The man's first reaction was shock, as Mulan pushed him backwards and he grasped at his bleeding neck in horror. He staggered back a few steps as blood gushed over his hands, and Mulan leapt from her horse and landed in front of him, crouching down low as she hit the ground and then springing up hard as she lashed out a fierce upward kick to his face, knocking him down and hopefully out for good. She wiped the blood from her hands emotionlessly on her robe and climbed back onto Khan.

She'd known she would have to do this, but she didn't try to fool herself into thinking the man had been any less human than her. She was a soldier, she was going to have to kill sooner or later, and she would pay for it in her next life, glory or dishonour it may be.

Riding up the hill the Hun had described to her in his last words, she heard as he'd promised the sound of men speaking to one another and as she got closer a fire crackling. She dismounted and rested Khan's reins on a tree, asking him to wait there until she got back. Judging from the voices there were only two more, three at most. For the first time Mulan thought not of how to evade or non-lethally beat them, but how to kill them. It was a cold thought, and she felt sure that something had changed now forever with this.

She couldn't give up though. Not now, with the victory she needed not only for her but for her Captain so close. She had to take lives to save lives, and these would only be the first. Her hands shook, but she was otherwise calm.

Her position had the advantage of being on the edge of a ridge, behind which the men had set up a temporary camp – it was advantageous in that unless you'd known it was there you wouldn't have seen it until you reached the very edge of the dip, but Mulan was ready and waiting. Crawling up there on her belly, her bow and arrows by her side, she spotted the three. One short, one tall, and one much more burly than the others.
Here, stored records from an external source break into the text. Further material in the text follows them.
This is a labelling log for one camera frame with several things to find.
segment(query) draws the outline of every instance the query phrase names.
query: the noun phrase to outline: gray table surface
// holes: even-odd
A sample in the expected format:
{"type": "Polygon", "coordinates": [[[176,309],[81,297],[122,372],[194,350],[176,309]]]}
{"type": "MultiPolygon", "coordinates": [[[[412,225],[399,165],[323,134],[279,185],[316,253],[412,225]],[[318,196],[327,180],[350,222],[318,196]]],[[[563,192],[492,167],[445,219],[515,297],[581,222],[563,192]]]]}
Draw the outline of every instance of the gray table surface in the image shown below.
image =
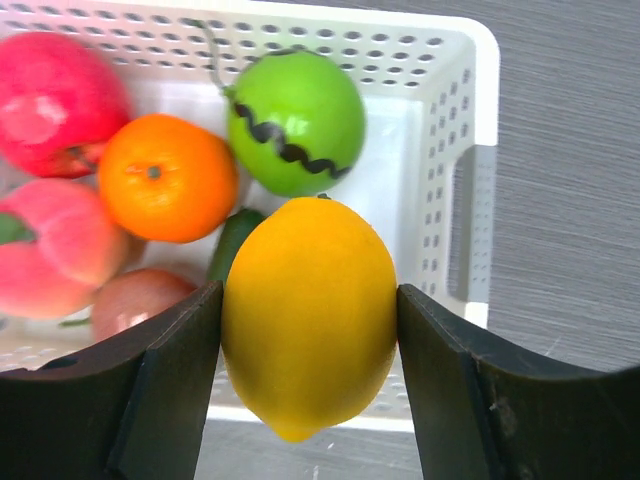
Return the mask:
{"type": "MultiPolygon", "coordinates": [[[[637,0],[304,0],[474,18],[502,52],[489,329],[612,370],[640,362],[637,0]]],[[[198,479],[421,478],[407,434],[332,429],[285,445],[210,422],[198,479]]]]}

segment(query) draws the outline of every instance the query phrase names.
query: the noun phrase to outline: lemon
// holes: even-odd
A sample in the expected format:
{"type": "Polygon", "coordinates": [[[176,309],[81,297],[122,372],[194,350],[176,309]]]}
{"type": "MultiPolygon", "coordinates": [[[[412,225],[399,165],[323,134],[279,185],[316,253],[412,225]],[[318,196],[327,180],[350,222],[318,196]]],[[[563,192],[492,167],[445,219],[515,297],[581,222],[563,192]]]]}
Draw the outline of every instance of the lemon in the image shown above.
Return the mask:
{"type": "Polygon", "coordinates": [[[289,442],[361,413],[396,349],[396,276],[341,203],[289,200],[247,237],[225,287],[222,350],[245,406],[289,442]]]}

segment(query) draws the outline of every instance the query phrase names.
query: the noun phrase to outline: perforated basket wall
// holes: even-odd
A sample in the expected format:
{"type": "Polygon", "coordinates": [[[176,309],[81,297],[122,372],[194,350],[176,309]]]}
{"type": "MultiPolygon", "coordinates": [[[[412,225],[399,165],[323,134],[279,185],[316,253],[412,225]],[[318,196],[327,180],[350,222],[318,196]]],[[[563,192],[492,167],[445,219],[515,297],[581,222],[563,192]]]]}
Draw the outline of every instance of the perforated basket wall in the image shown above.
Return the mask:
{"type": "MultiPolygon", "coordinates": [[[[224,103],[210,82],[211,54],[191,26],[194,18],[215,34],[225,83],[258,56],[283,47],[312,49],[351,76],[369,111],[368,147],[358,168],[374,173],[361,180],[354,170],[354,179],[332,196],[380,232],[400,282],[486,326],[499,78],[491,33],[461,18],[240,0],[0,0],[0,36],[26,30],[74,36],[129,81],[141,113],[170,111],[224,133],[223,116],[212,113],[224,103]],[[387,172],[392,184],[383,188],[387,172]]],[[[0,163],[0,193],[26,179],[0,163]]],[[[260,195],[253,201],[261,199],[279,202],[260,195]]],[[[176,255],[183,263],[202,263],[215,235],[207,242],[176,255]]],[[[158,246],[145,262],[166,255],[158,246]]],[[[90,342],[87,330],[61,331],[55,322],[5,318],[2,327],[2,369],[37,367],[90,342]]],[[[218,413],[246,416],[233,410],[239,402],[223,367],[213,395],[218,413]]],[[[364,416],[412,428],[399,359],[364,416]]]]}

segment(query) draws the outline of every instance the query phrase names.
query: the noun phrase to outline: green cucumber
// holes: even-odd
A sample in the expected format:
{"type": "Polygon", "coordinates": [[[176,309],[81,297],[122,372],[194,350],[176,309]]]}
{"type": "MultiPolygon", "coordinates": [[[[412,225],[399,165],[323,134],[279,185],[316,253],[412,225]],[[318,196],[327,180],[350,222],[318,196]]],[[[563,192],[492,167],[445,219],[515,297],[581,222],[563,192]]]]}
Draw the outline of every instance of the green cucumber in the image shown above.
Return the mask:
{"type": "Polygon", "coordinates": [[[233,264],[238,250],[265,218],[262,213],[251,208],[242,208],[227,218],[218,240],[218,246],[209,262],[208,281],[220,280],[223,285],[226,285],[231,264],[233,264]]]}

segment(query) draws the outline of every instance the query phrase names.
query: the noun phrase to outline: peach
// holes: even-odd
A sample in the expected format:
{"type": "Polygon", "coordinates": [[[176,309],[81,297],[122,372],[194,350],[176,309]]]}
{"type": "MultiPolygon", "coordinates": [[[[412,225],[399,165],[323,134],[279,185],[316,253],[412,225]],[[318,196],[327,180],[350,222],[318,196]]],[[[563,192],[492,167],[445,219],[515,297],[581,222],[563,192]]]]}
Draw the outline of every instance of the peach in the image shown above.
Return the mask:
{"type": "Polygon", "coordinates": [[[88,175],[132,118],[124,82],[95,51],[61,33],[0,41],[0,152],[38,177],[88,175]]]}
{"type": "Polygon", "coordinates": [[[0,312],[8,315],[47,319],[81,310],[128,254],[128,236],[97,192],[71,180],[33,180],[0,199],[0,215],[33,233],[33,240],[0,244],[0,312]]]}
They looked almost like Yao, Ling and Chien-Po. Mulan closed her eyes and breathed deeply. Lives for lives. These men wanted to kill her Emperor, she reminded herself, and she couldn't let that happen. They also wanted to kill Shang, which just made things _personal_.

They were gathered around the fire like sitting ducks, drinking from ceramic jugs – drunk, even _easier _targets – and talking loudly. Their sense of safety had obviously grown after being unchallenged for so long. It wasn't a mistake they weren't ever going to make again.

She crawled right up to the edge and hid behind a tree – bushes had leaves that rustled – as she had to remain unheard. She calmed herself and silently loaded her bow, training her aim on the first one, the tall thin one who would be the smallest target.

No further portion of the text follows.